→ WHAT IS NEEDED
The expected output is the first line of the data below and every line after it, up to and including the line containing "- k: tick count", each reproduced exactly.

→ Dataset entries
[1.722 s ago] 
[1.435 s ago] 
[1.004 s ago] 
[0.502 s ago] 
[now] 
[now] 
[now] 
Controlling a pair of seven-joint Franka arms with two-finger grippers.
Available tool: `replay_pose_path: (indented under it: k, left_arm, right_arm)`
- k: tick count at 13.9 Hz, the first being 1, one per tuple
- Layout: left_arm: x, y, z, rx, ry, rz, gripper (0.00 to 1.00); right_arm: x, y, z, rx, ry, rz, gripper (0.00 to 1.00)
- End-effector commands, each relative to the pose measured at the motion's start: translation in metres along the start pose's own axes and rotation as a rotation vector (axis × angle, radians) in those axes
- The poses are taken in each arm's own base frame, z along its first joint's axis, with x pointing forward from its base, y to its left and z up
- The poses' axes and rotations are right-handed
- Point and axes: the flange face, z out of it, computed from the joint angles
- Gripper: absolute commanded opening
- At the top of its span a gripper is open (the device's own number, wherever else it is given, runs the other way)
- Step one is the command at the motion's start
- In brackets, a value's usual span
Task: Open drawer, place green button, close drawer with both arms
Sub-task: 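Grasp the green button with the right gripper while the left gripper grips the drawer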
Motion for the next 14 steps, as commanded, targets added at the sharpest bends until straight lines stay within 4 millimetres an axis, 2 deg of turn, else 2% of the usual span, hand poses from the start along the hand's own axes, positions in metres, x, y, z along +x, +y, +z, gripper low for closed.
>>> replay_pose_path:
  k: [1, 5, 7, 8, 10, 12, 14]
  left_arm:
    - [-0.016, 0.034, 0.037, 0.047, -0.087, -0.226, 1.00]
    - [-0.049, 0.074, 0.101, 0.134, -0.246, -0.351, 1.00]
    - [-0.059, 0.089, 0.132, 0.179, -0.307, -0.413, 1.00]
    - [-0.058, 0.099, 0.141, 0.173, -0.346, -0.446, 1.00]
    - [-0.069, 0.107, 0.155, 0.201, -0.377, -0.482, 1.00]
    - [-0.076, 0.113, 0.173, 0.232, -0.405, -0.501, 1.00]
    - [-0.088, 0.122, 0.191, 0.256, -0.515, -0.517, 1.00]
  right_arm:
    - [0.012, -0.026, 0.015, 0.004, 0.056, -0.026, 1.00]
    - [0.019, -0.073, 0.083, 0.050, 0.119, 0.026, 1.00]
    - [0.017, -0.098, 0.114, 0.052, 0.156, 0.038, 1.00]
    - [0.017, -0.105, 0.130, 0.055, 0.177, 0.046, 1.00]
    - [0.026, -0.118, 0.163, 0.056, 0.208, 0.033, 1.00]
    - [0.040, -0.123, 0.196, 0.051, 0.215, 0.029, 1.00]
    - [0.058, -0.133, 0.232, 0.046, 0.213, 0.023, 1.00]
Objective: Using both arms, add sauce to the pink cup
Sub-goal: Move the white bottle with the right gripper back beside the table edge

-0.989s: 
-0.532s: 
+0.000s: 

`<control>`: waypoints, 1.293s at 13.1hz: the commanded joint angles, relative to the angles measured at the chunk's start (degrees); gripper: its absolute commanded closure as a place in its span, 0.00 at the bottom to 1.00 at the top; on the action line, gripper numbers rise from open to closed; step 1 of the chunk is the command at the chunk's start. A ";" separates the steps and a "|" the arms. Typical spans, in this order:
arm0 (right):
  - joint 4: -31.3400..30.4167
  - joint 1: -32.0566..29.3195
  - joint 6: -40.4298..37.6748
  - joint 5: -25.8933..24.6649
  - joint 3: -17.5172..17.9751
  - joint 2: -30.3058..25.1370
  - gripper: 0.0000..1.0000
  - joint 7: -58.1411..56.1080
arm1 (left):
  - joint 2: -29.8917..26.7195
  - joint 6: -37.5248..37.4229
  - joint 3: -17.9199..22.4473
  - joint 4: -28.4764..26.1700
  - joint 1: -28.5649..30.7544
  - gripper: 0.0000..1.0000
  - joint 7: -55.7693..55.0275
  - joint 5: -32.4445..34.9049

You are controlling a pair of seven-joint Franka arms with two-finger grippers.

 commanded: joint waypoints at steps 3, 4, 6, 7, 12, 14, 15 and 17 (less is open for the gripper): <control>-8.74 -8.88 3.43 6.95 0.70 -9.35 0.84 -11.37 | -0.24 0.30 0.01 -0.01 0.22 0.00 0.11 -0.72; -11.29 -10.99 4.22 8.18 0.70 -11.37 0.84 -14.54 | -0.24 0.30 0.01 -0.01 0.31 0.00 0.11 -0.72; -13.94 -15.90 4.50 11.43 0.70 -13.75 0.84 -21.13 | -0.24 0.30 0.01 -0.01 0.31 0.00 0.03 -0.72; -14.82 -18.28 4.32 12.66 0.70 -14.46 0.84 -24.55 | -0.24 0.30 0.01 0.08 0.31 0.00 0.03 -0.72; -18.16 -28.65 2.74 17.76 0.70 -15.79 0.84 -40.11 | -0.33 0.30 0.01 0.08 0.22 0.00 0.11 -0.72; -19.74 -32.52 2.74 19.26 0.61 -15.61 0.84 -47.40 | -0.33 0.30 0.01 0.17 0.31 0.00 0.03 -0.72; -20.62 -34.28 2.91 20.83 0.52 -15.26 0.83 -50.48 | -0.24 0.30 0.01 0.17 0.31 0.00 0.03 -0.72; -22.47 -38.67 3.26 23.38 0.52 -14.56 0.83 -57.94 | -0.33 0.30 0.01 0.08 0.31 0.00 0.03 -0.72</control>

→ SOLVED PROBLEM
[1.722 s ago] 
[1.435 s ago] 
[1.004 s ago] 
[0.502 s ago] 
[now] 
[now] 
[now] 
Controlling a pair of seven-joint Franka arms with two-finger grippers.
Available tool: `replay_pose_path: (indented under it: k, left_arm, right_arm)`
- k: tick count at 13.9 Hz, the first being 1, one per tuple

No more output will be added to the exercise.